MATERIALS AND METHODS
Imaging Data
Pooled imaging data provided under informed consent from 204 participants with various diagnoses (cognitively normal controls [CNs], patients with MCI due to AD, patients with AD dementia, and patients with non-AD brain disorders) were obtained from Cerveau Technologies, which gathered, curated, organized, and archived the data under contractual agreement from 9 separate studies at 9 clinical sites. All studies had Investigational Review Board approval, and participants provided written informed consent for the procedures, including handling of imaging data. Scans were received as reconstructed anonymized DICOM image volumes corrected for scatter, randoms, and attenuation. Data from each center were acquired according to its own imaging protocol, and scan time windows were therefore not guaranteed to overlap at later postinjection times.
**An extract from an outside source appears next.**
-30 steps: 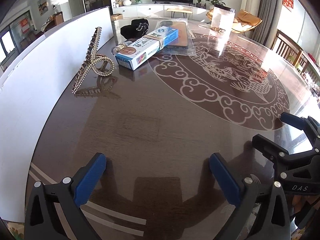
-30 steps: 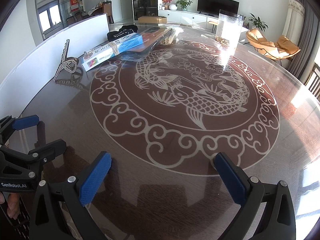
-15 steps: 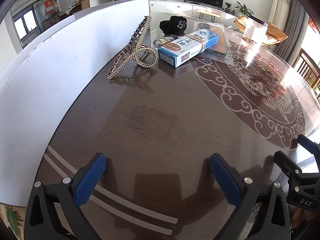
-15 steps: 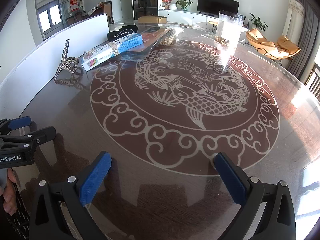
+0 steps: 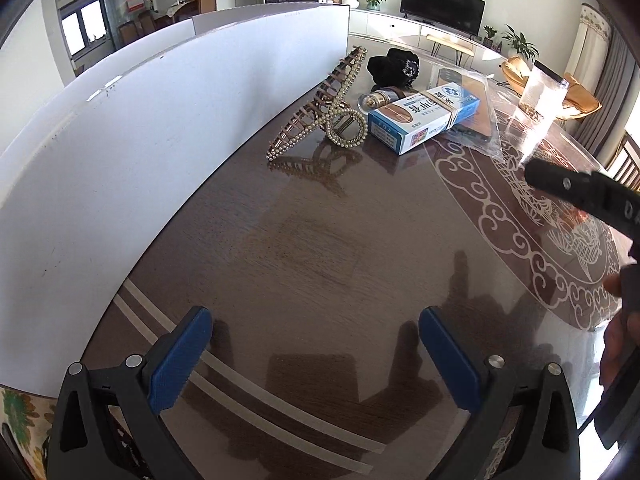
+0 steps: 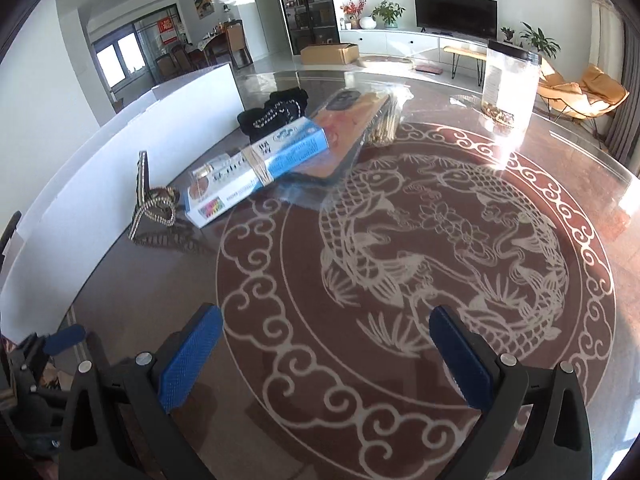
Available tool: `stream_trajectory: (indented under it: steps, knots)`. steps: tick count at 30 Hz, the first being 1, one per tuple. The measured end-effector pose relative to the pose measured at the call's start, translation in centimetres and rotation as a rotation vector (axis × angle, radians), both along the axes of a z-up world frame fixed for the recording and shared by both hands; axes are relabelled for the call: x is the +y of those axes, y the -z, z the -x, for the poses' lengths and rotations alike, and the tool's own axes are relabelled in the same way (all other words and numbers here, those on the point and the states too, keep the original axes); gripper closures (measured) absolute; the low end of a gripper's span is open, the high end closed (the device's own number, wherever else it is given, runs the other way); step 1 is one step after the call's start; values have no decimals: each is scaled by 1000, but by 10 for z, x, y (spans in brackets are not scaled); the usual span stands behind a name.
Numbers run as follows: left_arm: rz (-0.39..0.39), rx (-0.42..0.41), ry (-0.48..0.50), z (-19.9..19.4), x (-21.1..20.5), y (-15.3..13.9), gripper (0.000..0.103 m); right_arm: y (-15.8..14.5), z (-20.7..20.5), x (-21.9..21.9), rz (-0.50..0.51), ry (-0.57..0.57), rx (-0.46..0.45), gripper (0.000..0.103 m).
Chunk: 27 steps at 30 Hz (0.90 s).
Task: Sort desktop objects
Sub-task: 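Move both tools back toward the remaining objects on the table, then grasp the blue-white medicine box with the right tool and lift it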
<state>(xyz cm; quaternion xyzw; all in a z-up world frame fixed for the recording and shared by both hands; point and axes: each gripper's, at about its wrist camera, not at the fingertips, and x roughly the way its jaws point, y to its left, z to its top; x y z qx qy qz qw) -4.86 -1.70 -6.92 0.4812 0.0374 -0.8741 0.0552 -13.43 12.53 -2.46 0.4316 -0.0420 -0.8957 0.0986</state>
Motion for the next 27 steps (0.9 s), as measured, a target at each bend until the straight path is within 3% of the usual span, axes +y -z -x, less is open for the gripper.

Therefore, to generate an average static image for visual assessments, we used the most common overlapping late time-frame window (6 × 5-min frames), which was between 60 and 90 min after injection.
Definition of MK-6240 Uptake Patterns
For developing the visual read method, we randomly selected a subset of the original database containing 102 participants (52 CN, 17 MCI, 29 AD, and 4 non-AD neurologic disease). 18F-MK-6240 averaged images, obtained by creating a mean image from the serial static 5-min frames within the 60- to 90-min time window, were reviewed by an experienced nuclear medicine physician–researcher (reader 0) without a prespecified examination protocol and masked to each participant’s diagnosis and imaging site. This process of unguided examination led to the identification and categorization of common uptake patterns that were generally consistent with current understanding of AD tau pathophysiology and patterns that were better described as non-AD or off-target binding. On the basis of this review, an initial visual read procedure was developed for field testing and refinement using the second half of the image dataset (102 different, nonoverlapping participants).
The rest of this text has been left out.